Published: 2026-06-04 · Reading time: 14 min read · Author: Nikolay Sapunov, CEO at Fora Soft

Why this matters

If you build, buy, or manage a video product — a conferencing app, a streaming service, a telemedicine platform, an e-learning tool — audio is the part your users complain about first. A frozen video frame is forgivable; a robotic, clipped, or out-of-sync voice is not. To make good decisions about audio, or even to ask your engineers the right questions, you need one mental model: how sound becomes numbers, and what the two dials on that conversion actually control. We wrote this for a smart reader with zero audio background; a senior engineer should still find every fact correct. Every later article — on codecs, loudness, the WebRTC pipeline, lip-sync — assumes you hold this model already.

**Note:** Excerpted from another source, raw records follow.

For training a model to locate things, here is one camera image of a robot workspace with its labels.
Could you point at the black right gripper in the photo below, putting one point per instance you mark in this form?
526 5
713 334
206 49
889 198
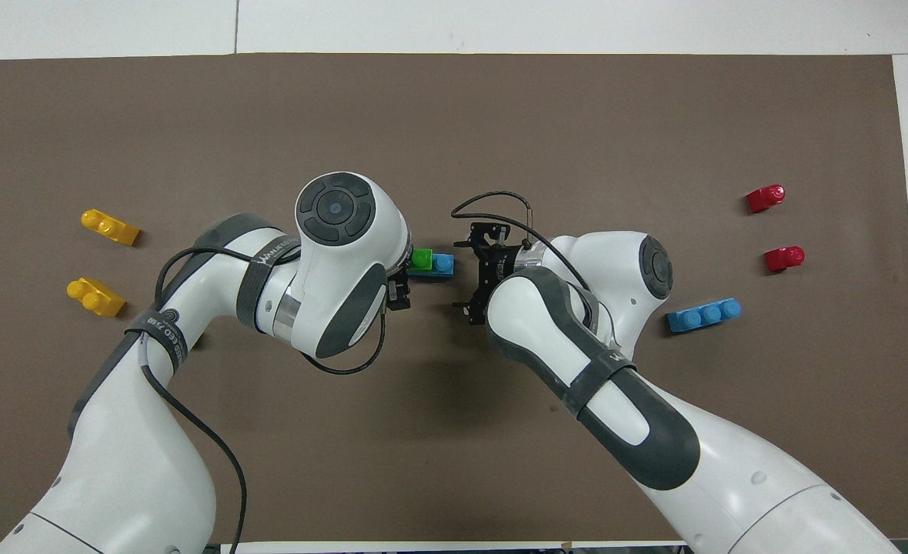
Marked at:
496 261

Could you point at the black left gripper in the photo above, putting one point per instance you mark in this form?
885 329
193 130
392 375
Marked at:
400 296

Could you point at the blue three-stud toy block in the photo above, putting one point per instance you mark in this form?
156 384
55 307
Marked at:
704 316
444 265

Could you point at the green two-stud toy block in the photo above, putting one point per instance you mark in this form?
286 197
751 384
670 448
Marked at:
422 258

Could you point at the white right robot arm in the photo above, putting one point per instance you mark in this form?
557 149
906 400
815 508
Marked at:
731 477

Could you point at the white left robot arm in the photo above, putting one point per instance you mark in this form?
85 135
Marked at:
138 462

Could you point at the red single-stud toy block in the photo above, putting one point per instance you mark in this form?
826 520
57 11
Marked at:
785 259
765 198

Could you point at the yellow two-stud toy block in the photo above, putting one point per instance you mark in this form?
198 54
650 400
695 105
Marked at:
96 297
110 228

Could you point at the brown table mat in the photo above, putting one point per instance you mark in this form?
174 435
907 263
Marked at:
454 115

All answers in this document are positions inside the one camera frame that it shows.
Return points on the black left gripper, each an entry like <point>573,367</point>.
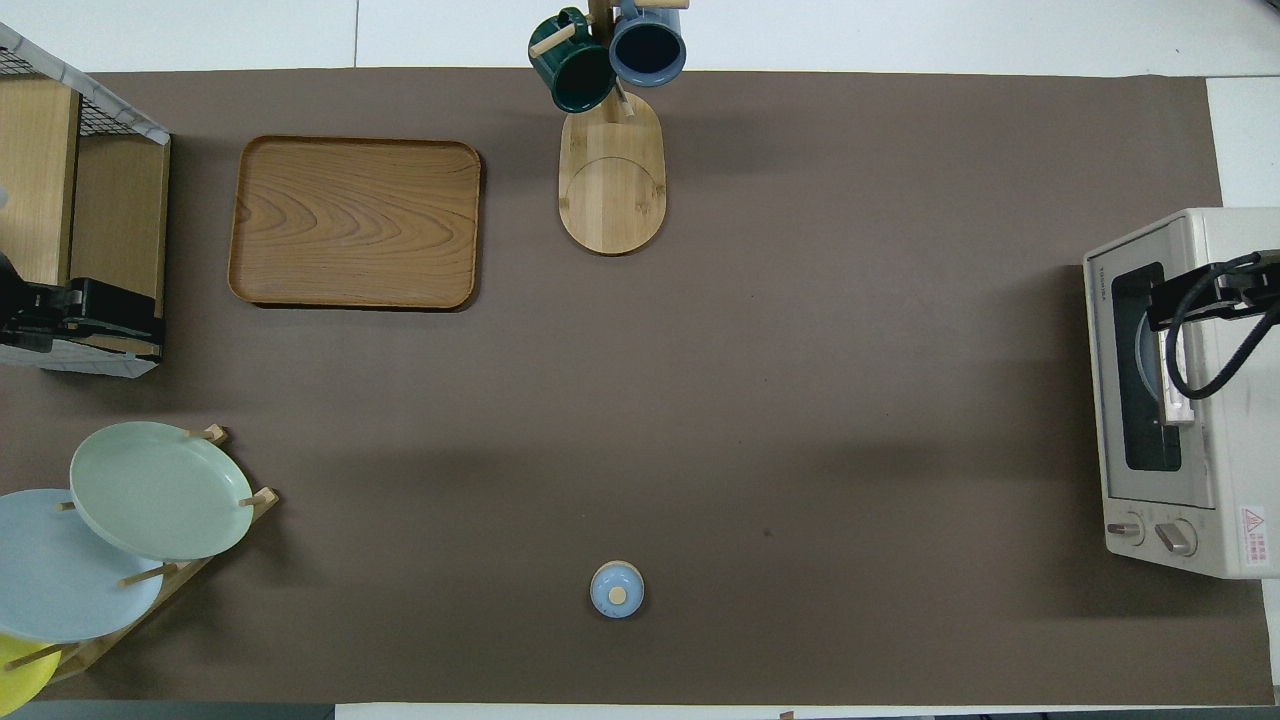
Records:
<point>120,310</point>

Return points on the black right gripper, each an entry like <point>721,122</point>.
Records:
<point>1200,300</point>

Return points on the white toaster oven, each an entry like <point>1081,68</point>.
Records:
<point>1240,450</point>

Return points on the wooden two-step shelf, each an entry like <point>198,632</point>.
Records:
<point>120,220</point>

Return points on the pale green plate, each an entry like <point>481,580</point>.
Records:
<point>160,490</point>

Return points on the white grey checked cloth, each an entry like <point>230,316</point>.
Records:
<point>90,90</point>

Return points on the wooden plate rack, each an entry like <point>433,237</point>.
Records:
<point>262,497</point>

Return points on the wooden serving tray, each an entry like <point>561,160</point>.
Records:
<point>355,222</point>

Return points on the light blue racked plate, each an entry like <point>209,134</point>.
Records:
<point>60,580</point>

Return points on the yellow plate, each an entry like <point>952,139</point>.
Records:
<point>20,680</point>

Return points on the wooden mug tree stand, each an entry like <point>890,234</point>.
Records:
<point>612,190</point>

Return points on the brown table mat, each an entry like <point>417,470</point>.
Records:
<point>700,400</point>

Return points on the dark green mug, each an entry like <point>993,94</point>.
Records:
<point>575,70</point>

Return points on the blue mug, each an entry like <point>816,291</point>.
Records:
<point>648,50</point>

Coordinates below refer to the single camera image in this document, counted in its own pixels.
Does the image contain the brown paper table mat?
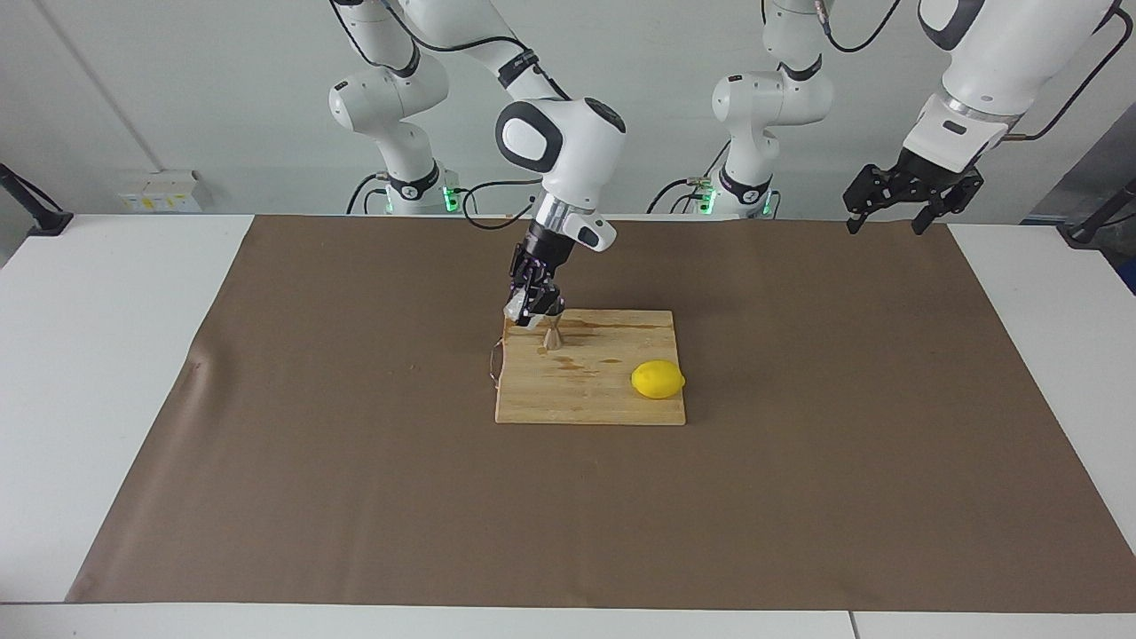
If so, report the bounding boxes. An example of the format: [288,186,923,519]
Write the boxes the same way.
[67,215,1136,613]

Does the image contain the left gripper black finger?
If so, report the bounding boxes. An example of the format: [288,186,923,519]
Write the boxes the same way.
[843,163,907,236]
[912,172,985,237]

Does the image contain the black left base cable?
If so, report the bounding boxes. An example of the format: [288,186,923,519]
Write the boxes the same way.
[646,177,711,216]

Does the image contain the black base cable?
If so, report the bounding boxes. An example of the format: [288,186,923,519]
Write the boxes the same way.
[646,177,711,216]
[346,173,391,216]

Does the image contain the yellow lemon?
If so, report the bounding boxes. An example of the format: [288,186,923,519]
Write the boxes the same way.
[631,359,687,400]

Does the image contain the wooden cutting board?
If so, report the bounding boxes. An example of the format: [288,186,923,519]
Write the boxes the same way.
[491,308,687,427]

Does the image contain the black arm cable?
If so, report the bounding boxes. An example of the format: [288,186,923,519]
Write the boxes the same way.
[333,0,571,232]
[816,0,1136,143]

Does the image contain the clear textured glass cup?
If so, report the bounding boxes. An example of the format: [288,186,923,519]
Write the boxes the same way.
[503,293,567,332]

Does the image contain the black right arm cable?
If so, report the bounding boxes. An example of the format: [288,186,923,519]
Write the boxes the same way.
[333,0,571,232]

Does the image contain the black clamp stand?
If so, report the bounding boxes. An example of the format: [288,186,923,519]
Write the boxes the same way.
[1061,177,1136,248]
[0,162,74,237]

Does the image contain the white wall socket box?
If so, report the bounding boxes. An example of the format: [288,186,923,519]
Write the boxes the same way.
[118,169,203,214]

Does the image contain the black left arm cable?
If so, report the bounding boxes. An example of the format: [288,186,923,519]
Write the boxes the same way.
[816,0,1136,143]

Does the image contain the black right base cable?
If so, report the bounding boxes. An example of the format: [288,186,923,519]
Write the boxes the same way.
[346,173,391,216]

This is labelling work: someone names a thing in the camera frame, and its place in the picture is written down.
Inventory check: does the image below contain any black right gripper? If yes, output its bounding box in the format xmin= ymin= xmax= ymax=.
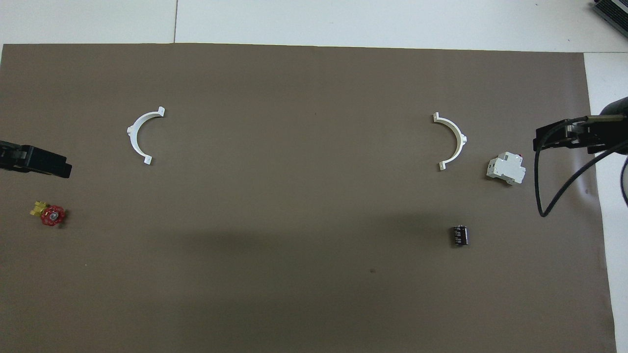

Start with the thing being recorded: a sound wave

Before anything is digital, there is a physical event. Someone speaks, a string vibrates, a door slams. That event pushes the air, creating a wave of tiny pressure changes that travel to your ear and to a microphone. A microphone is a device that turns those pressure changes into a changing electrical voltage. When the pressure is high, the voltage is high; when the pressure drops, the voltage drops. The result is a smooth, continuously wiggling voltage that mirrors the original sound. Engineers call anything that varies smoothly like this an analog signal — "analog" because the voltage is an analogy of the sound.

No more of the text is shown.